> [Task directions]: State only how many lines below include the word "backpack".

*** Entries provided

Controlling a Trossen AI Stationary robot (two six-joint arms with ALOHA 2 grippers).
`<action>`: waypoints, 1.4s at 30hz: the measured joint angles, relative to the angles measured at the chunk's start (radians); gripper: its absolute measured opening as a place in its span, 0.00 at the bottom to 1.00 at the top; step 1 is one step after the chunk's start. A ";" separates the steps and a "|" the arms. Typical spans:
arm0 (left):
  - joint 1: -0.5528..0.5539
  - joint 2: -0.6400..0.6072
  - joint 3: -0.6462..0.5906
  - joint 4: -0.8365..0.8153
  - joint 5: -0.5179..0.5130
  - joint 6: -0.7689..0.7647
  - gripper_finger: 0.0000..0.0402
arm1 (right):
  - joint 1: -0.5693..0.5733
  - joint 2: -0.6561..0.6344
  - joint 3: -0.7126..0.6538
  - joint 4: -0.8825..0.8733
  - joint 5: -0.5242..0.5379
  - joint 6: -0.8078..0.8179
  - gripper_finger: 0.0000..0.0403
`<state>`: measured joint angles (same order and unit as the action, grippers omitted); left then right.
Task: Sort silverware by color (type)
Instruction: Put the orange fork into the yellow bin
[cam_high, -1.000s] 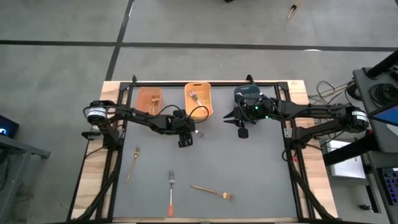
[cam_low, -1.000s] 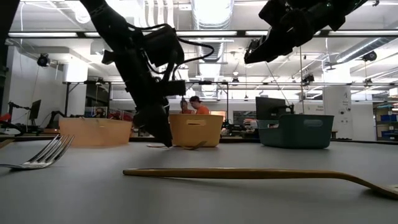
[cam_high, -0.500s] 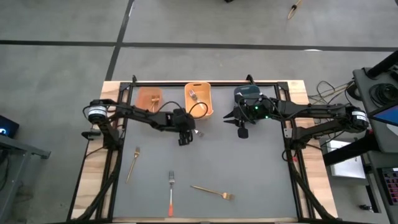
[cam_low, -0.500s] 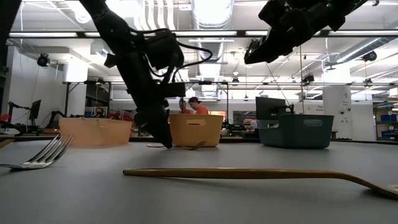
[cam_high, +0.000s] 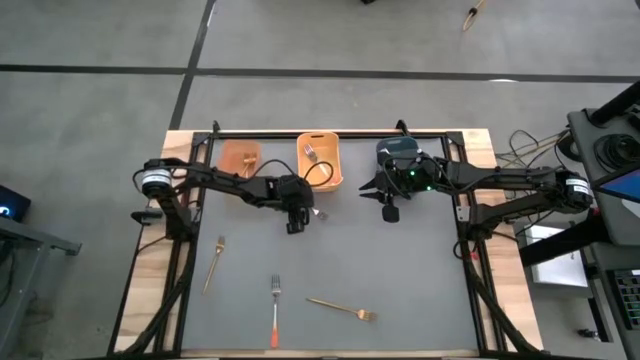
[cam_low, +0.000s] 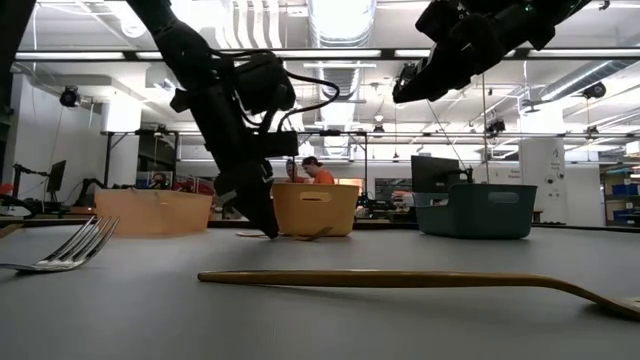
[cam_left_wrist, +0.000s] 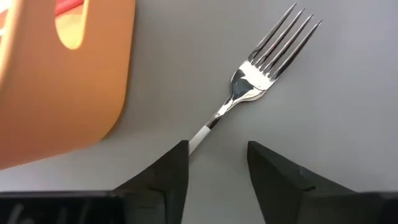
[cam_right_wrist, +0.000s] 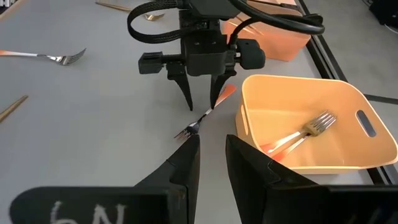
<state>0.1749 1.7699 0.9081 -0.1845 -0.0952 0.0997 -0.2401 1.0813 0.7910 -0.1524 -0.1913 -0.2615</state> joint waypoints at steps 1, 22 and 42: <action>0.000 0.000 0.000 -0.002 0.000 -0.001 0.34 | 0.000 0.000 0.000 0.000 0.000 0.000 0.17; -0.001 -0.051 0.009 -0.048 -0.010 0.014 0.19 | 0.000 0.000 0.000 -0.003 0.000 -0.001 0.17; 0.043 -0.005 0.008 -0.037 -0.008 0.097 0.28 | -0.001 0.000 0.000 -0.022 0.000 -0.004 0.17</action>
<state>0.2180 1.7653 0.9161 -0.2218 -0.1036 0.1968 -0.2409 1.0813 0.7906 -0.1745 -0.1913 -0.2655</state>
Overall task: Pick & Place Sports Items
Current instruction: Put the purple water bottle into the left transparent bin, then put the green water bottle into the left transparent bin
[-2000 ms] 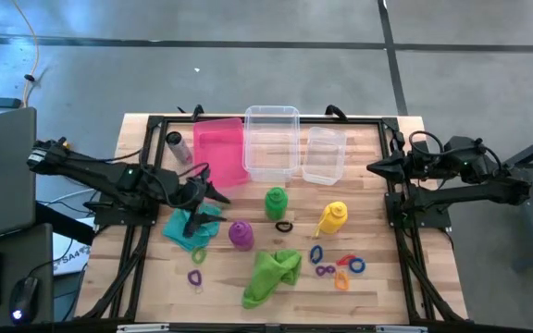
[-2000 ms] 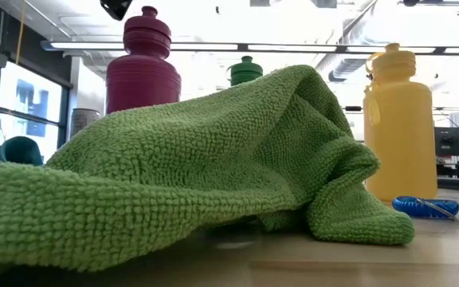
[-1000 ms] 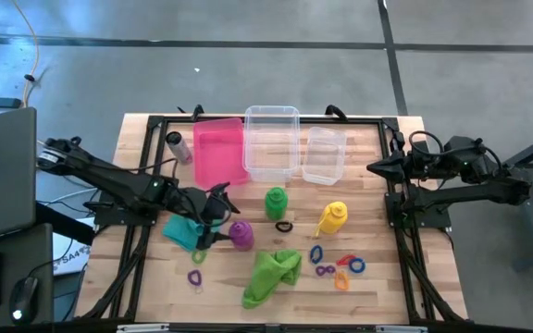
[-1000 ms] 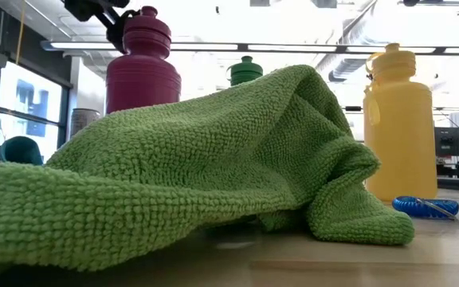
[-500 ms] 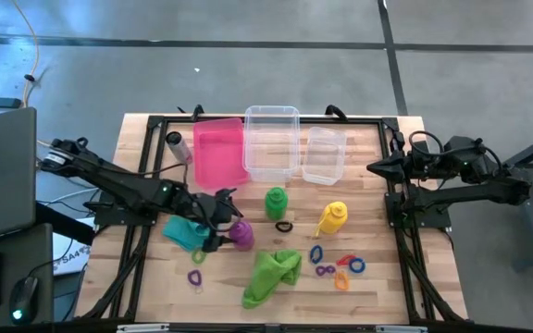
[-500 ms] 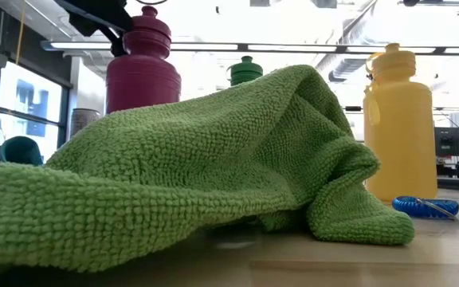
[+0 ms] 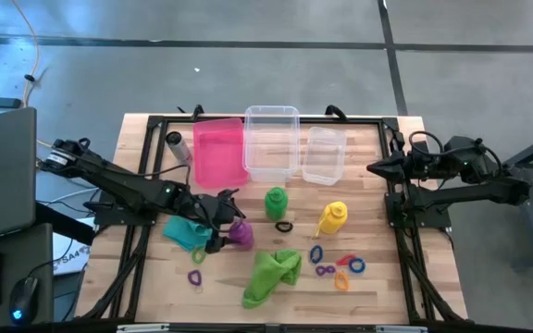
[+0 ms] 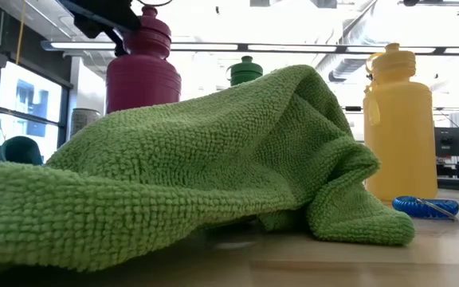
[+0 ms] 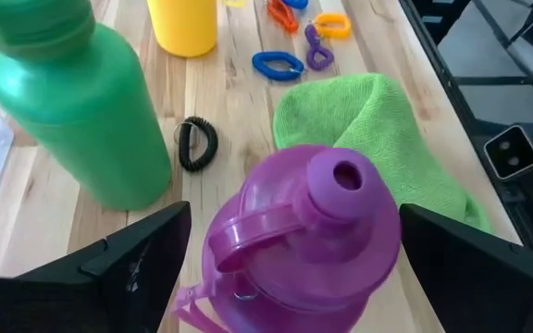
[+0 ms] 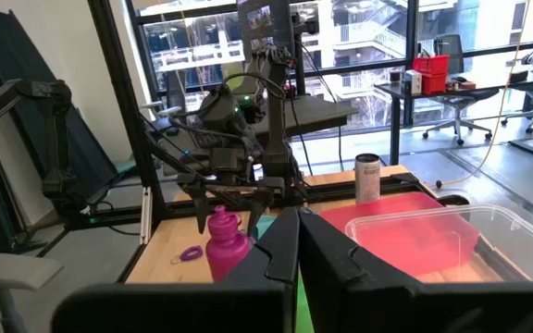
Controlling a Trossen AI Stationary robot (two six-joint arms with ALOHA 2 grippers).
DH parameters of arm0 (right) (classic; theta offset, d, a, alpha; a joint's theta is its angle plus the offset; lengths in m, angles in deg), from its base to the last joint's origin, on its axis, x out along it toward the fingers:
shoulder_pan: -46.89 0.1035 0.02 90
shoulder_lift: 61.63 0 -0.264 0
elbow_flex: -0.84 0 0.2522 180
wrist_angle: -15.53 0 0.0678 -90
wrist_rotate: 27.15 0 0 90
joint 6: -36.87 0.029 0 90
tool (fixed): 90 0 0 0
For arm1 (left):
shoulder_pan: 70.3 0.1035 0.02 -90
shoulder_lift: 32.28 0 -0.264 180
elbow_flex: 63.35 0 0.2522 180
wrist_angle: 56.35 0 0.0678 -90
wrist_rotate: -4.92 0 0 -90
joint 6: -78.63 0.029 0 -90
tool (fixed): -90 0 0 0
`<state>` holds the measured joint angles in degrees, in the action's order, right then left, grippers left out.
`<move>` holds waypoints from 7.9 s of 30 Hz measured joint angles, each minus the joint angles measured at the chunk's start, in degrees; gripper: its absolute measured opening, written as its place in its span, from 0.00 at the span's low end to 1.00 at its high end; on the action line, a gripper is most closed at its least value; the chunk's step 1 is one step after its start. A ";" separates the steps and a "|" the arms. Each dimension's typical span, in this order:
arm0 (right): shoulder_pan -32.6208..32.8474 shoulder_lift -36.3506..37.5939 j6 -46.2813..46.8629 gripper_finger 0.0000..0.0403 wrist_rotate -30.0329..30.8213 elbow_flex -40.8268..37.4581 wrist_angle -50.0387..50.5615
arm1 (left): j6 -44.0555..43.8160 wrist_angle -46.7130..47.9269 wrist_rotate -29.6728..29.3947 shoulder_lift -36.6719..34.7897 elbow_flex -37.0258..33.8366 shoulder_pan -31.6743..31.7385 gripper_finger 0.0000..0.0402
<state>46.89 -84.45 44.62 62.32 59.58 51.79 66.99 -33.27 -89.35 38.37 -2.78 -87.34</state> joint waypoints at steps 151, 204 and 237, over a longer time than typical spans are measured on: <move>-0.01 -0.01 1.70 0.00 0.15 0.00 3.72 | 21.33 3.17 17.44 28.52 31.08 38.23 0.73; 0.00 -0.01 1.02 0.00 -2.39 0.00 3.85 | 14.75 14.39 15.94 18.26 31.14 22.95 0.73; 0.00 -0.01 1.01 0.00 -2.67 0.00 3.89 | 8.79 11.02 13.63 18.21 31.08 21.96 0.75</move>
<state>46.89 -84.46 45.63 59.65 59.58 55.68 75.78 -22.25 -75.72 56.58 28.30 -65.38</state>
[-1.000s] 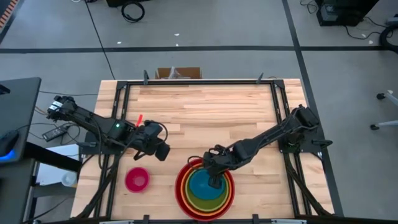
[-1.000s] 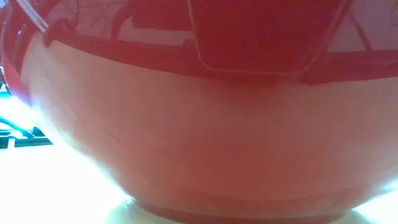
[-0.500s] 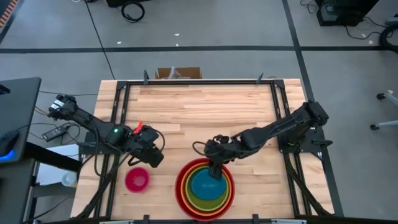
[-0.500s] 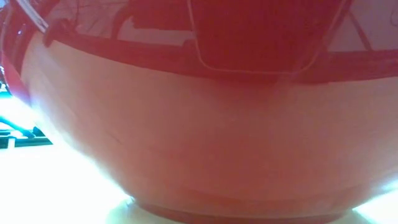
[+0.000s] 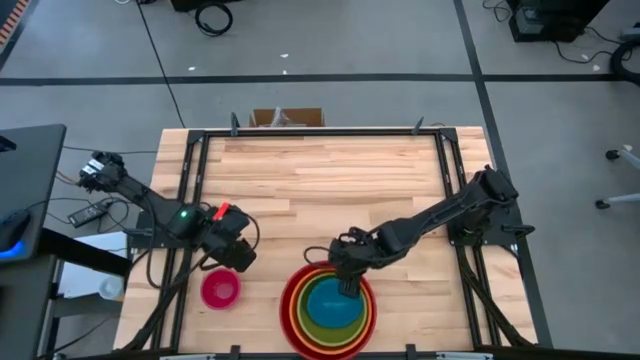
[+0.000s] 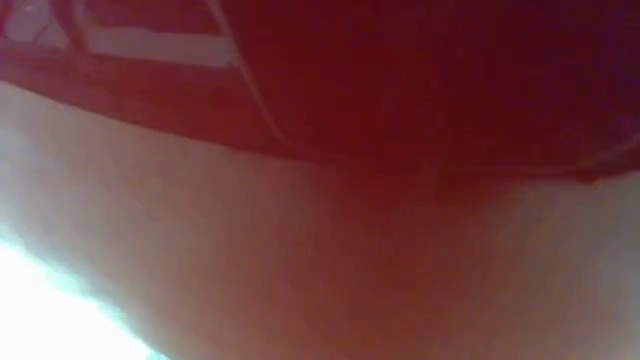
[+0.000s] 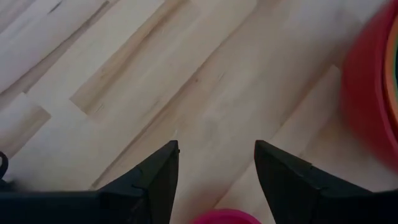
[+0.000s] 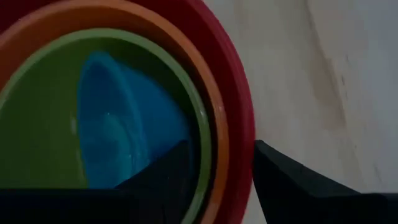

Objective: Nest bowls inside each other
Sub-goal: Stack the blue bowl on top of the green bowl, then stack the pink bowl on top of the blue bowl

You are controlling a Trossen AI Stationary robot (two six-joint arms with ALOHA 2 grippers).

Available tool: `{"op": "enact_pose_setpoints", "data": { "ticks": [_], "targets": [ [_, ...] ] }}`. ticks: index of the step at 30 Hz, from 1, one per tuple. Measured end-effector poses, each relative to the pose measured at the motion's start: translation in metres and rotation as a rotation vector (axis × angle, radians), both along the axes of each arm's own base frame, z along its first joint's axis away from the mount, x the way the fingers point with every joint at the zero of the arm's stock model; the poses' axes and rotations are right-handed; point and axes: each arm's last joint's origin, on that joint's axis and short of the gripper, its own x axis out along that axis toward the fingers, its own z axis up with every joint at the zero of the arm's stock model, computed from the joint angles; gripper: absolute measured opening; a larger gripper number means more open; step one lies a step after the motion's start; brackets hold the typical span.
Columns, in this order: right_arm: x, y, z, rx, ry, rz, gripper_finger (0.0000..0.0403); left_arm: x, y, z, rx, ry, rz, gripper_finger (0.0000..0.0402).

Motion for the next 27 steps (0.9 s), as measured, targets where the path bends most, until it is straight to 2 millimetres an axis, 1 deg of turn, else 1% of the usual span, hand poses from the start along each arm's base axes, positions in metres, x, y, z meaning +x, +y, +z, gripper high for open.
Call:
{"op": "enact_pose_setpoints", "data": {
  "ticks": [3, 11, 14, 17, 19, 21, 24, 27],
  "targets": [
    [-0.002, -0.003, 0.012, -0.015, -0.052, -0.022, 0.0174, -0.002, -0.003, 0.0, -0.006, 0.002, -0.016, 0.0211],
    [-0.009, -0.02, 0.035, -0.048, -0.12, -0.045, 0.0174, -0.004, -0.006, -0.001, -0.081, 0.049, -0.043, 0.021],
    [-0.011, -0.027, 0.04, -0.077, -0.125, -0.067, 0.0174, -0.011, -0.014, -0.002, -0.156, 0.148, -0.163, 0.021],
    [-0.012, -0.034, 0.045, -0.085, -0.138, -0.087, 0.0174, -0.022, -0.024, -0.008, -0.116, 0.237, -0.254, 0.021],
    [-0.011, -0.038, 0.046, -0.086, -0.14, -0.097, 0.0174, -0.029, -0.029, -0.016, -0.082, 0.284, -0.307, 0.021],
    [-0.011, -0.04, 0.046, -0.087, -0.138, -0.102, 0.0174, -0.037, -0.032, -0.033, -0.085, 0.333, -0.331, 0.021],
    [-0.011, -0.04, 0.046, -0.087, -0.138, -0.104, 0.0174, -0.047, -0.035, -0.063, -0.128, 0.404, -0.307, 0.021],
    [-0.011, -0.041, 0.046, -0.088, -0.138, -0.105, 0.0174, -0.05, -0.036, -0.085, -0.177, 0.397, -0.258, 0.021]
  ]
}}
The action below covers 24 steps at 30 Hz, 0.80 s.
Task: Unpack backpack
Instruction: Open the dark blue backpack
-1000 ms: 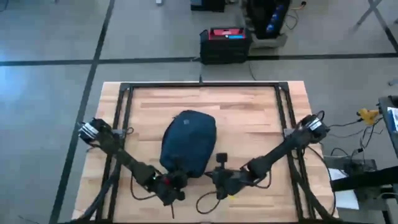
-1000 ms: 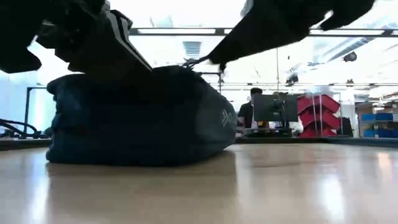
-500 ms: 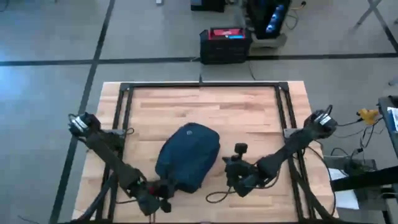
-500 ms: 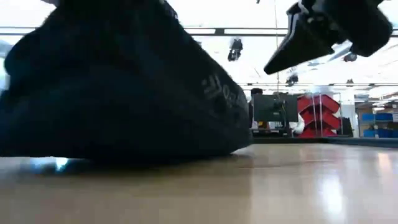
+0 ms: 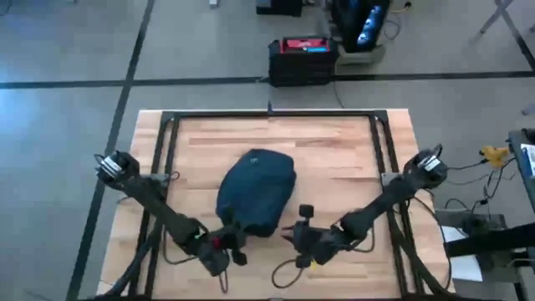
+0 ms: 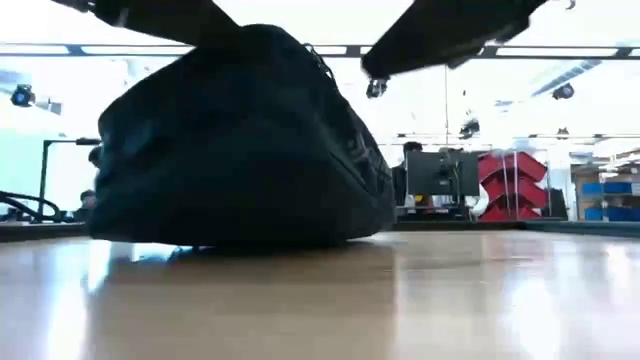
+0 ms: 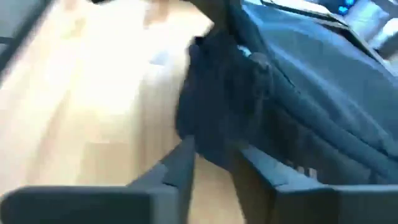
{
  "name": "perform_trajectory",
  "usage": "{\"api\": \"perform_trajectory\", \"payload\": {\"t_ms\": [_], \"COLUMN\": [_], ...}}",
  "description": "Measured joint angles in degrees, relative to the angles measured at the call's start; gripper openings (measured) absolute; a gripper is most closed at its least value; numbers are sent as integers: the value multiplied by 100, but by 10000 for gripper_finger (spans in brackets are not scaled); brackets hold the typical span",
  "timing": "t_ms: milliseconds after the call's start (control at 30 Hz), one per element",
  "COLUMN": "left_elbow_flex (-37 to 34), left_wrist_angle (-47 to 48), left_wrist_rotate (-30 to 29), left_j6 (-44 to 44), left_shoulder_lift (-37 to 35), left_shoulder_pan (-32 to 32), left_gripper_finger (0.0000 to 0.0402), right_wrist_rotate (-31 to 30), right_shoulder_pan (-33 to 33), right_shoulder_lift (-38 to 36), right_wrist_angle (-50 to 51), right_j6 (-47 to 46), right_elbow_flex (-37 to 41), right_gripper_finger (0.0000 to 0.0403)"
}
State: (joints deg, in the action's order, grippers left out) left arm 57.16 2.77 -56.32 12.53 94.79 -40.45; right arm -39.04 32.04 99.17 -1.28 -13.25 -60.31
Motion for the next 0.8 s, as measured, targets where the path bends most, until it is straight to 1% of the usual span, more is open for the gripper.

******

> [Reply]: 2